[Collection entries]
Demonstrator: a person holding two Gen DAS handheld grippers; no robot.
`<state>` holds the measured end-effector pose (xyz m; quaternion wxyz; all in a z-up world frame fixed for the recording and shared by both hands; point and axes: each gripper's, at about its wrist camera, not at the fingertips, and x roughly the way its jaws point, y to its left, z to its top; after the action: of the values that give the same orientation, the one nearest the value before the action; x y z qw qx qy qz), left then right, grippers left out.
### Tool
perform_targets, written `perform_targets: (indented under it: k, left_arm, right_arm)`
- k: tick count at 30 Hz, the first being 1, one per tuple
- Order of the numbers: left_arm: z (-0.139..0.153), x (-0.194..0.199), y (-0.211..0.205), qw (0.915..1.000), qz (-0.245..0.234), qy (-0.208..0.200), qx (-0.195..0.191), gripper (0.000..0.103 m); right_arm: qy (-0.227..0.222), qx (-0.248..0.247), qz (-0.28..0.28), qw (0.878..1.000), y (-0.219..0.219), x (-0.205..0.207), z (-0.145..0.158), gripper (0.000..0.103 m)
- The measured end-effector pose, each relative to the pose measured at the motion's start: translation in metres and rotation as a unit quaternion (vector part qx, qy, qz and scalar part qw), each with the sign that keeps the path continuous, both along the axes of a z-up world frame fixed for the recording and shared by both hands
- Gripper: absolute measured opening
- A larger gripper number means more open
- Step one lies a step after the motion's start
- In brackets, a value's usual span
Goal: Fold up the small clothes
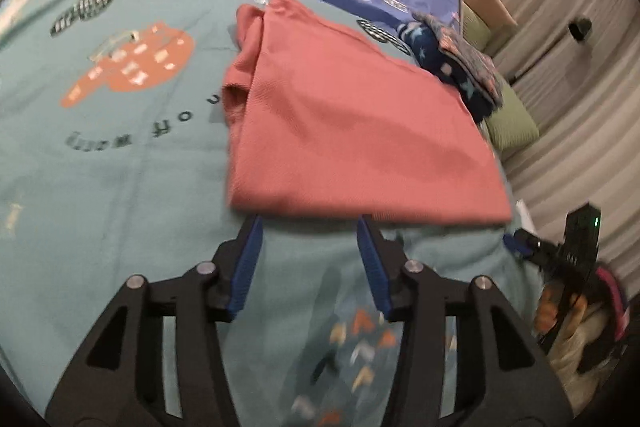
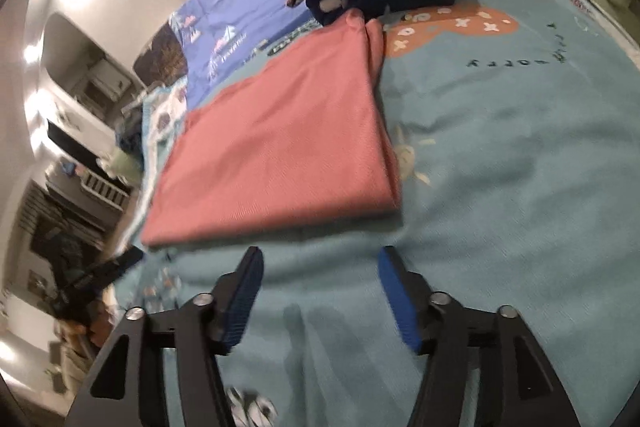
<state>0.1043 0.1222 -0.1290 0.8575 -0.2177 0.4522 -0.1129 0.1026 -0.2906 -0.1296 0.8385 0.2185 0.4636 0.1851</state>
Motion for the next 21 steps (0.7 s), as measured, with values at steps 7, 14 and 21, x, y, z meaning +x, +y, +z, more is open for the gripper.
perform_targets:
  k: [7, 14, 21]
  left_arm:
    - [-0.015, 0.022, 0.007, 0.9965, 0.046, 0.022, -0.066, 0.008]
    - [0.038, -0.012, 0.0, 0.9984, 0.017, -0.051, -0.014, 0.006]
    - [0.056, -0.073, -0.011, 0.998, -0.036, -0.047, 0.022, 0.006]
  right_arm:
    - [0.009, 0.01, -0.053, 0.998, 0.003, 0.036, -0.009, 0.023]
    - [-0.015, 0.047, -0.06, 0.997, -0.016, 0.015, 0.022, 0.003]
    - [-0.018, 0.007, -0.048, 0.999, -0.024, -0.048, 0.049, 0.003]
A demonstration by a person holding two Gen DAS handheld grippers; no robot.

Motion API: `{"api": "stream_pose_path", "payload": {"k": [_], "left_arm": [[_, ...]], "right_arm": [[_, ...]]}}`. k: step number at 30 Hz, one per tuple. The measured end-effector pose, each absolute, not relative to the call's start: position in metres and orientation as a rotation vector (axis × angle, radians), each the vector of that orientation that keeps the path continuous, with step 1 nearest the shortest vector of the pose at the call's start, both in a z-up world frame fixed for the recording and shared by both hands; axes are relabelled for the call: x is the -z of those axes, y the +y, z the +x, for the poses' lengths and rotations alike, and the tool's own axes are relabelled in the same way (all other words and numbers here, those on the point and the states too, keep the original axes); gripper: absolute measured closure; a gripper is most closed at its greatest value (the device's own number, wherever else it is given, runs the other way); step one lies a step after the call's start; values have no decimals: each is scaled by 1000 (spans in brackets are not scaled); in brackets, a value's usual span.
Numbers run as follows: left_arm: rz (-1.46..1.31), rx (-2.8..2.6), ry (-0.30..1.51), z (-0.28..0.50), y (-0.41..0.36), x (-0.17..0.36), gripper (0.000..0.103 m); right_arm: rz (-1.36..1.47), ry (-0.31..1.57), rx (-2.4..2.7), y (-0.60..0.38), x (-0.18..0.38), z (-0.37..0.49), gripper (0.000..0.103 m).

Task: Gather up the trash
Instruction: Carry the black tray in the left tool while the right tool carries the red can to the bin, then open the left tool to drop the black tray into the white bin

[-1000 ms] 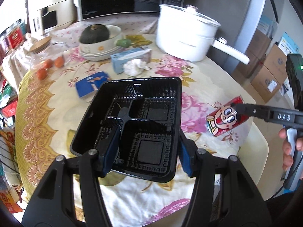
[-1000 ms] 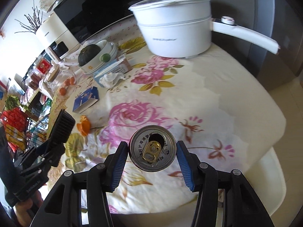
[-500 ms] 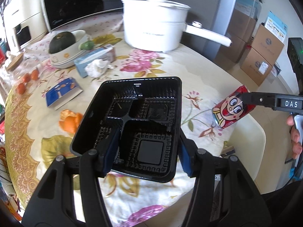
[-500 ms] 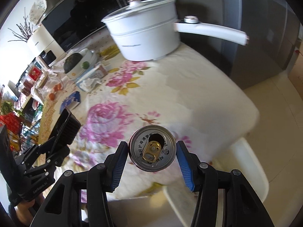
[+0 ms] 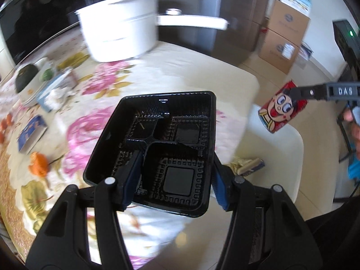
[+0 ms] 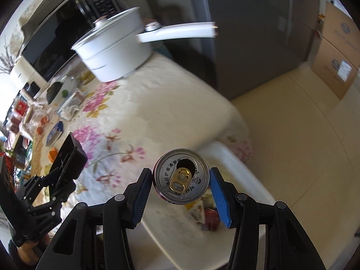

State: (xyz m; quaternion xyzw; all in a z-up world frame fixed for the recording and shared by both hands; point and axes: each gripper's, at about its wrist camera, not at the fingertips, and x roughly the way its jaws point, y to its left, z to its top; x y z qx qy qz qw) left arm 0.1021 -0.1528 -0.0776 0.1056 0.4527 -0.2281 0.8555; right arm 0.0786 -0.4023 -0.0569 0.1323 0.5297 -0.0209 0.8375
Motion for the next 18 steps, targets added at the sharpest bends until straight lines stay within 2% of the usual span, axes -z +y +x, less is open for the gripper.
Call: {"api": "stream_pose_path", "payload": {"k": [9,18], "left_arm": [[321,653,934,77,-227,86,44],[445,738,942,54,-269,105,44]], "right_arm": [[278,1134,112,-449,61,47,50],[309,1153,173,-486,68,19,50]]}}
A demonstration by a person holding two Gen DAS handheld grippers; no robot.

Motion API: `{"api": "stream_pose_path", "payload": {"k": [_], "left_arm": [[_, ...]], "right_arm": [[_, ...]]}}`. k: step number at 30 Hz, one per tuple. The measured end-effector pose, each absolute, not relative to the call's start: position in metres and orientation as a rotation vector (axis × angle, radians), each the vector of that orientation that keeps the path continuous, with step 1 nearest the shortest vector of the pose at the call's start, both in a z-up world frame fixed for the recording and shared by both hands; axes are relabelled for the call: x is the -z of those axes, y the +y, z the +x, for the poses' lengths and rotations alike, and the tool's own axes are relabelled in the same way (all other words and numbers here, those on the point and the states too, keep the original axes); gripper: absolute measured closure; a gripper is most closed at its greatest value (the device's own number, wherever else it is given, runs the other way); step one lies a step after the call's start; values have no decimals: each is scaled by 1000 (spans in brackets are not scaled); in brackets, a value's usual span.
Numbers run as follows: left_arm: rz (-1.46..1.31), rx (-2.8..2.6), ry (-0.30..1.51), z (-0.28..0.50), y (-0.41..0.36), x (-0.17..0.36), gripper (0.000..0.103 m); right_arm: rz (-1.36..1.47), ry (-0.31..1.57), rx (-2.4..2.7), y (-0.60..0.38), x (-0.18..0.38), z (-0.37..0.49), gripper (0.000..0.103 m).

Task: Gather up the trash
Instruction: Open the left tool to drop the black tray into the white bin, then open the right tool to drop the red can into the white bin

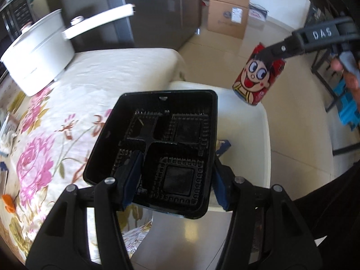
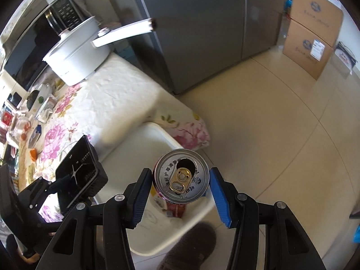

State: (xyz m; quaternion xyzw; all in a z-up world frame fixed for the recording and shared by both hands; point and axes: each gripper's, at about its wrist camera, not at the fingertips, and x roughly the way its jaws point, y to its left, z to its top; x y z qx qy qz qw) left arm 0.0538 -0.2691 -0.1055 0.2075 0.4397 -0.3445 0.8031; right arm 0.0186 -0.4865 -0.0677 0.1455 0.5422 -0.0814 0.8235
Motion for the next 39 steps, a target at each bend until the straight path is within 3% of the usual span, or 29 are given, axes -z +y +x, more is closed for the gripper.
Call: {"api": "stream_pose_path", "payload": {"k": [27,28,32,39], "left_arm": [[415,823,1044,49,-296,131,43],[413,822,1061,51,-297,134,42],[397,792,1121,59,-297,141,14],[331,748,1137,71,-270,124,4]], "right_arm": [[298,1179,222,-503,75,-17,50],[298,1182,224,-503,76,-17,50],[288,1192,222,-503,79,-16,50],[287,1204,222,-501,83,-12,50]]}}
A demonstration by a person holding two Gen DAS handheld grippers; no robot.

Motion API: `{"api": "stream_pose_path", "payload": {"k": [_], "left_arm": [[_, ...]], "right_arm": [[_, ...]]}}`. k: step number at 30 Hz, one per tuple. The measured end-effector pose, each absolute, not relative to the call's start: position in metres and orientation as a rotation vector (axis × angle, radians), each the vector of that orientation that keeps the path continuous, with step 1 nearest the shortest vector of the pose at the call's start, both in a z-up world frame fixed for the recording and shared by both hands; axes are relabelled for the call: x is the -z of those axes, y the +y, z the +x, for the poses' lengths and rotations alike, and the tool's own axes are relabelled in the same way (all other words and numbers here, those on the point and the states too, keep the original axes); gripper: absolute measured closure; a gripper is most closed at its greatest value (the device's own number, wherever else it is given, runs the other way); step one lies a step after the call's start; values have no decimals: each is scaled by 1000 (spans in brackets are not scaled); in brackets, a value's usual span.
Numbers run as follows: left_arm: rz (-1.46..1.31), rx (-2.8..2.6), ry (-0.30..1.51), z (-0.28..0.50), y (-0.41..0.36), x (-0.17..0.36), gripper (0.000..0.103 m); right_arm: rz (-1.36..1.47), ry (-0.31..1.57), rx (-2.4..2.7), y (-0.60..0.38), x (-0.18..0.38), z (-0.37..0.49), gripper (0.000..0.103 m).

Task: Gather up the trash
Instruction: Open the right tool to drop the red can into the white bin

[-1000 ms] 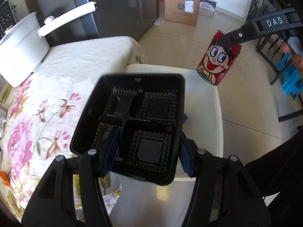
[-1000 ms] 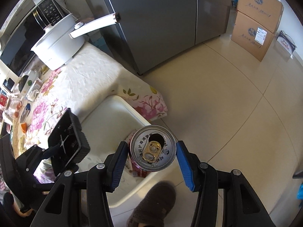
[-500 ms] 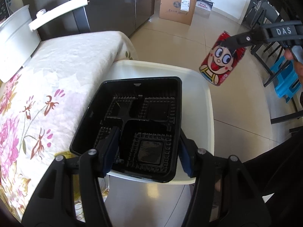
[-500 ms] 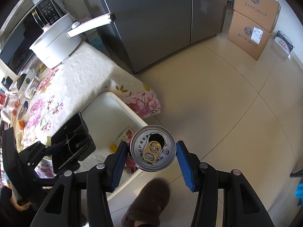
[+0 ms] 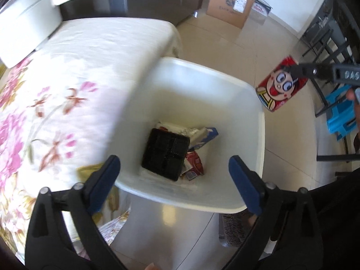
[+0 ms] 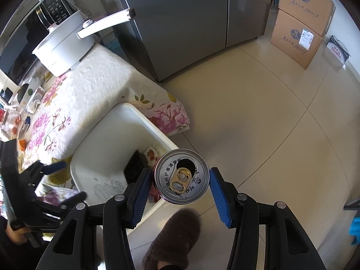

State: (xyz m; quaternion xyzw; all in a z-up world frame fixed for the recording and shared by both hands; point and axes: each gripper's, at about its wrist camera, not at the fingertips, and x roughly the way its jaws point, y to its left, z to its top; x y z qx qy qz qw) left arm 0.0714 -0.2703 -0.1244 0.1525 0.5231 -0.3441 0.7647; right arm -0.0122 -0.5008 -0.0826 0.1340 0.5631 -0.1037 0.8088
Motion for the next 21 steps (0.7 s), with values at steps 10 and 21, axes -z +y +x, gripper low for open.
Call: {"api": "stream_pose_path", "payload": {"k": [10,21], "left_arm": [[202,634,1124,90,-191,97,2],[97,509,1108,99,-112,85,1]], "right_arm": [[254,1233,196,-472,91,12,50],[158,1319,152,-427,121,38,50]]}}
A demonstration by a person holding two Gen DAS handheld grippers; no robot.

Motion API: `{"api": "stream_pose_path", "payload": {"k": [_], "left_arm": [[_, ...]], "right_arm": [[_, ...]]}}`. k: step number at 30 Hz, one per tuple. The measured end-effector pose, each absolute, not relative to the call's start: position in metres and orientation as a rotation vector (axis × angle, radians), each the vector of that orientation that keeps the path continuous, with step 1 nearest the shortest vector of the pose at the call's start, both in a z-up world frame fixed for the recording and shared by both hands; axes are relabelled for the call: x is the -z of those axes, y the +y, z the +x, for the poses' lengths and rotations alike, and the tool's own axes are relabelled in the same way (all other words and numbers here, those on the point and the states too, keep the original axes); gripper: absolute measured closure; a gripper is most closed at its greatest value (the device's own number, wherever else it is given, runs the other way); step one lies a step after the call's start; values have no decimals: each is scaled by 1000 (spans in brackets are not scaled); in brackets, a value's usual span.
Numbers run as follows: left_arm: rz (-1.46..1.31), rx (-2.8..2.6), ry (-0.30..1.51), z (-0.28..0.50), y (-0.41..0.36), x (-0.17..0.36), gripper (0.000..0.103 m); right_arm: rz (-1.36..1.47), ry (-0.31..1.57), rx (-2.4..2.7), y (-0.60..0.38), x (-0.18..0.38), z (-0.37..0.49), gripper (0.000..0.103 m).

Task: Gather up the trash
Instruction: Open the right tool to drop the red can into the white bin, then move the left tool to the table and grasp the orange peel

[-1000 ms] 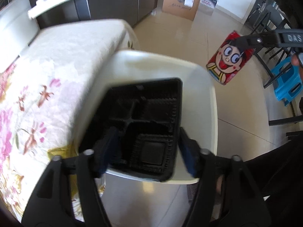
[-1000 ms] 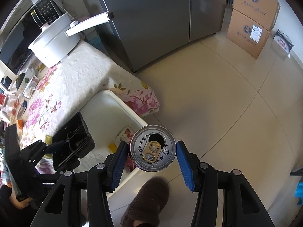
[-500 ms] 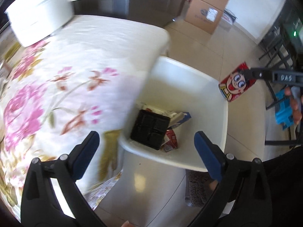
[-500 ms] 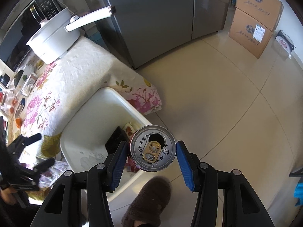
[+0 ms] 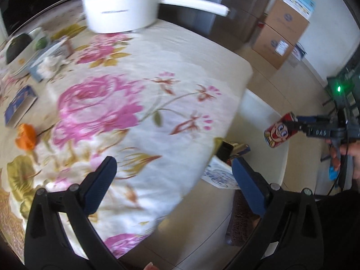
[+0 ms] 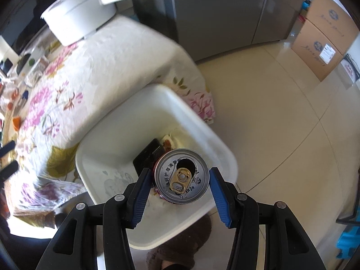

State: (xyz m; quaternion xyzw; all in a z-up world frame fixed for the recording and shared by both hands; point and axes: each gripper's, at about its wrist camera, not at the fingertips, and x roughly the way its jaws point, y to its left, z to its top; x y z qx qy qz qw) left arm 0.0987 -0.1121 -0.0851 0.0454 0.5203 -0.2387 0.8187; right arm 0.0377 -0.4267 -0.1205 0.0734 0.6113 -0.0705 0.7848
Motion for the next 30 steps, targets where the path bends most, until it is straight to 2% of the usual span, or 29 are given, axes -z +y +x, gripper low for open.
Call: {"api": "stream_pose_path", "payload": {"k": [7,8,10,11,30], "left_arm": [[18,446,1097,106,-78,77,1],[11,440,1094,105,-74,75,1],[6,430,1083,104,-68,72,1],[7,426,1075,103,-64,69,1],[-65,266,1049,112,16,59,1]], "right_arm": [[201,1378,137,-416,131,44,48],[208,1377,135,-415,131,44,45],[211,1355,130,-411,125,46,28],[211,1342,125,-409,121,47,26],[145,1198,29,-341,80,83,23]]}}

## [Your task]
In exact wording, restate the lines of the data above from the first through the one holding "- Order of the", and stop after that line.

## [Expected output]
Demonstrator: a person holding two Gen DAS handheld grippers; no robot.
`<state>` holds the measured end-effector pose (xyz m; quaternion wxyz; all in a z-up world frame fixed for the recording and shared by both hands; point and axes: each gripper's, at about its wrist camera, not at the fingertips, and x roughly the way its jaws point, y to its left, z to its top; after the action: of the values that give the same orientation, the one nearest the value before the action; x y z qw qx qy qz), left then right, grippers left out.
### Tool
perform_targets, written `perform_targets: (indented under it: k, left_arm, right_arm)`
- k: tick count at 30 Hz, the first being 1, one per tuple
- Order of the numbers: left_arm: z (-0.139..0.153), x (-0.194..0.199), y (-0.211..0.205), qw (0.915..1.000), qz (-0.245..0.234), qy (-0.208..0.200), qx (-0.195..0.191), gripper (0.000..0.103 m); right_arm: qy (-0.227..0.222), qx (-0.248..0.247), qz (-0.28..0.28), qw (0.878..1.000), y (-0.219..0.219), x (-0.205..0.207), z (-0.145..0.158), gripper (0.000..0.103 m)

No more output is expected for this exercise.